恥ずかしそうにそして困ったような表情を浮かべた真衣に俺は嫌とは言わせんかった。


「堅くならんくていいん。な?」

『…うん。』


了承を得、俺は真衣を連れて出かけることにした。が、出かける寸前に跡部に出会った。


『…あ、景吾くん。』

「よお、真衣。……に、仁王。」

「なんで東京の大企業のご子息がこんなところに?」


嫌みを含んで挨拶した言葉を軽く弾き、跡部はこう返事した。


「真衣に用事がある。」

「妹に手出したら容赦せんよ?」

『はるにー…』

「てめぇにそんなこと言う権利があんのか?」


跡部は口の端を上げて笑っていた。

真衣はこの場をどう和めればいいのかわからずあたふたしていた。

じゃけ、残念ながら跡部、俺ん勝ちじゃ。


「本当は妹になるはずだったん。」

「あーん?」

「丸井家に引き取られるまではのう。」

『ど、いうこと?』

「今は正真正銘、俺ん妹じゃ。戸籍上、仁王真衣なん。」


絶句している二人に俺は淡々と告げた。

真衣は俺ん母方の血筋で母の兄の娘、俺のいとこの娘が真衣だということ。

育児放棄した真衣の母親のことを聞いた両親が真衣を引き取るために東京に越してくることを決意したこと。


『うそ。じゃあ……』

「紙(ペーパー)上からすると真衣は俺ん妹なん。」

「そういう話、マジであるんだな?」

「丸井家とうちの両親の話し合いの結果、丸く収まったとか。そのあたりはよくわからんけど、」


娘・養子として引き取ったのは仁王家、育てるために引き取ったのは丸井家。

将来のことを考えて苗字はそのまま廉生にしておくことにしたが俺ん家族には変わりない。

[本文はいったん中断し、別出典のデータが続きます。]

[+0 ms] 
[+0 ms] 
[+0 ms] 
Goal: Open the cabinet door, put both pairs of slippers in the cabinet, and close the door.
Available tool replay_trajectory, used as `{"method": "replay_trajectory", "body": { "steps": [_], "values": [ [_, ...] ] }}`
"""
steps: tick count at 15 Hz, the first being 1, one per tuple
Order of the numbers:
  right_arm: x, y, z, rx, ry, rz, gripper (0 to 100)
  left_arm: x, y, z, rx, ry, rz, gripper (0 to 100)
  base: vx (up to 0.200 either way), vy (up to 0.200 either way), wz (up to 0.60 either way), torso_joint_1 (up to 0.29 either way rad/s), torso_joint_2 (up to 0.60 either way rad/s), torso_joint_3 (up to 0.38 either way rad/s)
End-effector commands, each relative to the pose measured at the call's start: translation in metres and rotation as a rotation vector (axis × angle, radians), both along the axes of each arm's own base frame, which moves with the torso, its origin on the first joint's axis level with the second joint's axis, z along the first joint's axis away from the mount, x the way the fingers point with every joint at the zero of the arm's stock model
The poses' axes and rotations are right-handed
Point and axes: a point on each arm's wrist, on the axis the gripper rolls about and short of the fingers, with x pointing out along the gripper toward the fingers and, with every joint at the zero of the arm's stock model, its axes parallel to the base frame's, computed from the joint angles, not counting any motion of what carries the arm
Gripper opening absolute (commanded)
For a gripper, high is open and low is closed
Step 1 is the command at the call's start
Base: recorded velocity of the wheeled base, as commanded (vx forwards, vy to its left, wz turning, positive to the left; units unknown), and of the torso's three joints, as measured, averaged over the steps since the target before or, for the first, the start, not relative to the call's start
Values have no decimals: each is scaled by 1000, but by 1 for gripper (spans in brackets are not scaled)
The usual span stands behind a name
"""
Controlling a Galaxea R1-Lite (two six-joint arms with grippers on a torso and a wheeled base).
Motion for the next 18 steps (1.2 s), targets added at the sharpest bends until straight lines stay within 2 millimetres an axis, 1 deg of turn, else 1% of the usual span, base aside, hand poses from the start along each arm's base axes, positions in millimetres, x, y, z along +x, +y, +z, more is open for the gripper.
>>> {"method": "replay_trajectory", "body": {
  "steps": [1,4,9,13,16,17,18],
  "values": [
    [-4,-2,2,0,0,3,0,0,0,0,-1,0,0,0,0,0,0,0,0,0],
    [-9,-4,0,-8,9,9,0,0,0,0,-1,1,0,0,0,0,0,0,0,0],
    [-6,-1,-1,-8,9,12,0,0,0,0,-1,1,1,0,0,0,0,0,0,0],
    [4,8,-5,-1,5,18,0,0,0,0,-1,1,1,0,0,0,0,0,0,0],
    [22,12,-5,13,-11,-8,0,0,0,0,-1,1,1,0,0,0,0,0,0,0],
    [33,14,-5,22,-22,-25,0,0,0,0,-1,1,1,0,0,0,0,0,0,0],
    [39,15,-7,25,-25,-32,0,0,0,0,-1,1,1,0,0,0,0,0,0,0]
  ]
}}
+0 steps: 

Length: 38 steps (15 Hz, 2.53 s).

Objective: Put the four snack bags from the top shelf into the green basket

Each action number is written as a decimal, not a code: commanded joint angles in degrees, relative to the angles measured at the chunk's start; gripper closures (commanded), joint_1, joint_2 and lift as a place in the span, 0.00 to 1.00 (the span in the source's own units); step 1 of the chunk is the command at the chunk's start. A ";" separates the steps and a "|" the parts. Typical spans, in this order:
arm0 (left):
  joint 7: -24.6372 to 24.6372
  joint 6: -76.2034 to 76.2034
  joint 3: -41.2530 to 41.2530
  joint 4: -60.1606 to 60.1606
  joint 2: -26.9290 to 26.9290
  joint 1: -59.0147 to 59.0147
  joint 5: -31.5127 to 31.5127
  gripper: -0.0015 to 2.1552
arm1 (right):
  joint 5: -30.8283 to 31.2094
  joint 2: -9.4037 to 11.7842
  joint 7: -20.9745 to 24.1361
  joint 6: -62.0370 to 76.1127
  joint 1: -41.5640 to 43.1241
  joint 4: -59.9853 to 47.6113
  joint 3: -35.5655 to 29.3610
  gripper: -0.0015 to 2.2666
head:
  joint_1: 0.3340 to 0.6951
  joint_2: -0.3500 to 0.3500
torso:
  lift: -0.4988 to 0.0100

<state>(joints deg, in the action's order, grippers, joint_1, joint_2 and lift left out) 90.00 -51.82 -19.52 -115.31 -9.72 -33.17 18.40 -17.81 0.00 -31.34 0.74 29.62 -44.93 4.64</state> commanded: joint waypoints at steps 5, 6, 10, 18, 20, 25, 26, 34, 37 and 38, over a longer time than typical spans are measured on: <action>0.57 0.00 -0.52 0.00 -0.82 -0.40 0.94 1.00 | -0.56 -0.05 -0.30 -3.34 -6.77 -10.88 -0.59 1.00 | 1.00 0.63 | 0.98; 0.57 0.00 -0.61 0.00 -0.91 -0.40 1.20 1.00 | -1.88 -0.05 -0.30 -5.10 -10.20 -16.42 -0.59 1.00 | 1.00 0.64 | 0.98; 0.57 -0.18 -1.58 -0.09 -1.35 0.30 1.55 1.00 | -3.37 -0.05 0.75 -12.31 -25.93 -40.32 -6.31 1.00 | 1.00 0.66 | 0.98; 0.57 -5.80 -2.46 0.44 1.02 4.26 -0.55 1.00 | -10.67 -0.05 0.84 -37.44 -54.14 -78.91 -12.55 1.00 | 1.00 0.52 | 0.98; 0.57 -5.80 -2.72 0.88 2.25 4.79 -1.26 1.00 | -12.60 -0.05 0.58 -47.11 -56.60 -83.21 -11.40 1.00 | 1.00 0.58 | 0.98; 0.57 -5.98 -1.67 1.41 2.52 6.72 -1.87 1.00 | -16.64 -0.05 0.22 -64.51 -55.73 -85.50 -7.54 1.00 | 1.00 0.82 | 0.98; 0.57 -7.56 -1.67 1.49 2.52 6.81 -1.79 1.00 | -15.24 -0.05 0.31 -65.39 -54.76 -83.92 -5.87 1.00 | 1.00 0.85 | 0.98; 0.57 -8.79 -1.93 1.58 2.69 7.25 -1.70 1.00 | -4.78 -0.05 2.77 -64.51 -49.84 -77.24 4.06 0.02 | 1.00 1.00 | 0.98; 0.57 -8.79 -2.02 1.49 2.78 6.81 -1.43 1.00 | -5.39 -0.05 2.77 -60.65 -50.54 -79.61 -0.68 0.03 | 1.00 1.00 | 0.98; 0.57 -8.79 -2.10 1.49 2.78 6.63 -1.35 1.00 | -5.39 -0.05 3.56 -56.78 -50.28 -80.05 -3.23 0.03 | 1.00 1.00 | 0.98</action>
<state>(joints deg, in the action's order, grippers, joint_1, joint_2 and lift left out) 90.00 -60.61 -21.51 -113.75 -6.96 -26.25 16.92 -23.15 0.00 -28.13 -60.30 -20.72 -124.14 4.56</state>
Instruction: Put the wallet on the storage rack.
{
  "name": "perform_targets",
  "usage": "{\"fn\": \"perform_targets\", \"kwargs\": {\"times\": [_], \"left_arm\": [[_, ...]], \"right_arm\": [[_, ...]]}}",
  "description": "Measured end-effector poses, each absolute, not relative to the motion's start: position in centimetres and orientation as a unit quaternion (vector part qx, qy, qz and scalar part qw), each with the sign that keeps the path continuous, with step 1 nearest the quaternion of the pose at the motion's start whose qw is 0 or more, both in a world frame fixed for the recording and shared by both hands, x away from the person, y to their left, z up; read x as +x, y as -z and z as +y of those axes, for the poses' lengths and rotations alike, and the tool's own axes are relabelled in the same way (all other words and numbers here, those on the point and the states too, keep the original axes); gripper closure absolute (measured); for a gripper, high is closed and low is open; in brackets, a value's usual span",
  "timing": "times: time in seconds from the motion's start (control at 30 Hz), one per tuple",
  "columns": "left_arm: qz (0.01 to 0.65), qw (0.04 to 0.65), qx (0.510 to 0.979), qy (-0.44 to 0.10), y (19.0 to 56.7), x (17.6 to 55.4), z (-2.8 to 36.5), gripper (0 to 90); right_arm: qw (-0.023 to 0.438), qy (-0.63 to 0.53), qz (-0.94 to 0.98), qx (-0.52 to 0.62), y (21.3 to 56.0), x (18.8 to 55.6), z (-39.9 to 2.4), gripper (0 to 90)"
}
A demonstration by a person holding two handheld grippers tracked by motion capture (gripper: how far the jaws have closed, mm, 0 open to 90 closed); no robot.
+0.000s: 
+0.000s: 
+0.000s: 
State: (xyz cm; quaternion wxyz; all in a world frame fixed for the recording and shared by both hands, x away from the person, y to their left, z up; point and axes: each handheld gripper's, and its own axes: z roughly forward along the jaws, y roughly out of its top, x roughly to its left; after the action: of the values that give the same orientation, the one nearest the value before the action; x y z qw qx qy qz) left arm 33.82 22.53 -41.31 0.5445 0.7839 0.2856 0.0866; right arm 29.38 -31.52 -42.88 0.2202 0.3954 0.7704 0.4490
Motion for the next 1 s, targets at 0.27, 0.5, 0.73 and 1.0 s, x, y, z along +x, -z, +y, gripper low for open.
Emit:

真衣を可愛がっていたブンには本当のことが言えず、影から見守ることにした。

時たま姉貴が真衣の学校を訪れていたのも、弟が真衣と下校時重なっていたのもそのせい。

俺がブンと仲良くなれたのは偶然じゃったが丸井家に引き取られたため、真衣の情報を自然と得ることが出来た。


「ずっと影から見守うとったんじゃ。」


ブンがこの地を発った今も。

真衣が俺を友達のように感じていても良い。

ただ、慕ってくれるのなら。


「こんな形で話すことになるとは……悪かったのう真衣。」

『もしかして、今日はそれを話すために…?』

「悪かったな、俺が邪魔したようだ。」

「いや、おまえさんが真衣を可愛がる兄貴分であるなら問題なかよ。」


初めは本当の家族ではなく、パピーウォーカーのような家族に真衣をとられて拗ねた。

じゃけ、ブンが真剣に真衣を家族として愛していることを知ったからなにも言えんかった。


「真衣。俺は今も真衣の“はるにー”なんじゃ。」


共に暮らしてなくても、事実を知らなかったときも家族には変わりない。

今は丸井家との繋がりを否定はしない。

それによって俺はブンが家族のように思えたから。